In related work, Cardona and Zhang (2020) enumerated rooted binary labeled normal galled trees. Their Theorem 8 finds that the number \(M_n\) of such trees with n leaves is

$$\begin{aligned} M_n = \sum _{(k_2, k_3, \ldots , k_n) \in C} \frac{(n+k_2+\cdots +k_n-1)! \, 1^{k_3} \, 2^{k_4} \cdots (n-2)^{k_n}}{k_2! \, k_3! \, \cdots k_n! \, 2^{k_2+k_3+\cdots +k_n}}, \end{aligned}$$
(58)

where C is the set of vectors \((k_2,k_3,\dots , k_n)\) of nonnegative integers satisfying \(1+k_2+2k_3+\dots +(n-1)k_n = n\). This enumeration accords with our enumeration of the corresponding unlabeled normal galled trees. For \(n=1\) and 2, Eq. 58 produces 1 rooted binary labeled normal galled tree; for \(n=3\), it gives 6 labeled trees—in accord with our count of 2 unlabeled normal galled trees, each of which has 3 possible labelings. For \(n=4\), Eq. 58 gives 69 labeled trees; the 6 unlabeled normal galled trees in Table 2 have 12, 12, 3, 12, 6, and 24 labelings, respectively, summing to 69.
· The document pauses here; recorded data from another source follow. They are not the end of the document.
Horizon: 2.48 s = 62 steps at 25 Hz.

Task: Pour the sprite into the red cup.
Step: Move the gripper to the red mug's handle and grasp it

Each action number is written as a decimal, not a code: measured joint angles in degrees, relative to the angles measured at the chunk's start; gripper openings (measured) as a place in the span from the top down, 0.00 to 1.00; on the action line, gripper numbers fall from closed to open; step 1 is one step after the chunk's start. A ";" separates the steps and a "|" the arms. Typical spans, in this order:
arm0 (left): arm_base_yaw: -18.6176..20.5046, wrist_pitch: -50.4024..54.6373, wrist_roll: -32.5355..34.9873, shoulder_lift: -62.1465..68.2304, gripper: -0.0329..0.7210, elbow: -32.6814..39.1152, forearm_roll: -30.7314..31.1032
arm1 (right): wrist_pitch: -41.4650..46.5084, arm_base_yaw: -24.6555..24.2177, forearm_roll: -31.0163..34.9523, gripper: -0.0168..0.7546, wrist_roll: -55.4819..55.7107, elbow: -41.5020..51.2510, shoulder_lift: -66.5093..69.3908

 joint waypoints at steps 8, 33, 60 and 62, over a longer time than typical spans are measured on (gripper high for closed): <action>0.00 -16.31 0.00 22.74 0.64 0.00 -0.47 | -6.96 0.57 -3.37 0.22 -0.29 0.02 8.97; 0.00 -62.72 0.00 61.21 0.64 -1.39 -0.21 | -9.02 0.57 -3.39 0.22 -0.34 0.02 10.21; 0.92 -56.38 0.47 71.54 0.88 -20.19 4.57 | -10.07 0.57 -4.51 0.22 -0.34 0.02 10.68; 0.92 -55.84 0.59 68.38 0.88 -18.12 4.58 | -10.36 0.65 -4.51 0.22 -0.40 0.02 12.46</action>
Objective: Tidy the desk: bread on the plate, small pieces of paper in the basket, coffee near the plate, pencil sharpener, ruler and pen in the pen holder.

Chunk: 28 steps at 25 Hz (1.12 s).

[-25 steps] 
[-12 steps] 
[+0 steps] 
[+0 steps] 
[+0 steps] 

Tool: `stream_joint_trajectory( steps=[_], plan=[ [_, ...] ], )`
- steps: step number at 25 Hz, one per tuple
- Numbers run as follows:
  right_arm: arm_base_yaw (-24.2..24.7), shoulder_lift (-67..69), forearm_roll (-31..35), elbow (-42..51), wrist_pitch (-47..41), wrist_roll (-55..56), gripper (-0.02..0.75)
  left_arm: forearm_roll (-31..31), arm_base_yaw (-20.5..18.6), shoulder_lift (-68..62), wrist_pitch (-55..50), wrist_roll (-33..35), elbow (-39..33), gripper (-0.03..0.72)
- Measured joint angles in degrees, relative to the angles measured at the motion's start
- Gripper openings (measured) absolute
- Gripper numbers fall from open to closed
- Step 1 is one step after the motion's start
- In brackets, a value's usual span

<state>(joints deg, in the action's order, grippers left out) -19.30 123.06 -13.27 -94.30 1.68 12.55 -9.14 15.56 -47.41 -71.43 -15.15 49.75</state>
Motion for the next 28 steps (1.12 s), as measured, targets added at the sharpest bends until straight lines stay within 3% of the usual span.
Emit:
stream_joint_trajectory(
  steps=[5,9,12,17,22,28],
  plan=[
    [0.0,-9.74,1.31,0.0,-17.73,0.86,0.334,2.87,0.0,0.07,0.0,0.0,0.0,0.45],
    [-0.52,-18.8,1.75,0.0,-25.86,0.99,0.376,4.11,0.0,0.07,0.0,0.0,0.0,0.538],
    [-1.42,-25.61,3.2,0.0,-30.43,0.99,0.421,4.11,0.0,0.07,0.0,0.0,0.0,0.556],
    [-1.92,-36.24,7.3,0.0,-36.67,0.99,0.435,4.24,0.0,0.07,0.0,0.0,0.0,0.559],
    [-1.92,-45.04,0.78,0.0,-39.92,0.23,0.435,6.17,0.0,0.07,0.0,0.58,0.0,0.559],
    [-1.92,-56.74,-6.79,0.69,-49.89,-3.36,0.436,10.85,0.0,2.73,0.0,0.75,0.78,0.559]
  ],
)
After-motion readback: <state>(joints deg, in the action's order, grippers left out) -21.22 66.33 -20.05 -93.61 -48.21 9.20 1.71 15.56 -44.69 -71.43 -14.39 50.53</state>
The enumeration of galled trees can assist in studies involving mixture processes in the same way that the Wedderburn-Etherington enumeration assists in evolutionary biology more generally, by describing the contents of a space of biologically relevant trees that must be traversed in a variety of algorithmic, combinatorial, probabilistic, and statistical problems [e.g. Harding (1971), Matsen and Evans (2012), Sievers et al. (2014), Colijn and Plazzotta (2018), Rosenberg (2021)]. The study adds to the growing area of enumerative combinatorics of phylogenetic networks [e.g. Bouvel et al. (2020), Cardona and Zhang (2020), Gunawan et al. (2020), Bienvenu et al. (2022), Fuchs et al. (2022)] and is one of relatively few studies to examine a class of unlabeled networks (Chang et al. 2018; Mathur and Rosenberg 2023). Further work can investigate the properties of \(E_{n,g}\) for fixed \(g \geqslant 2\).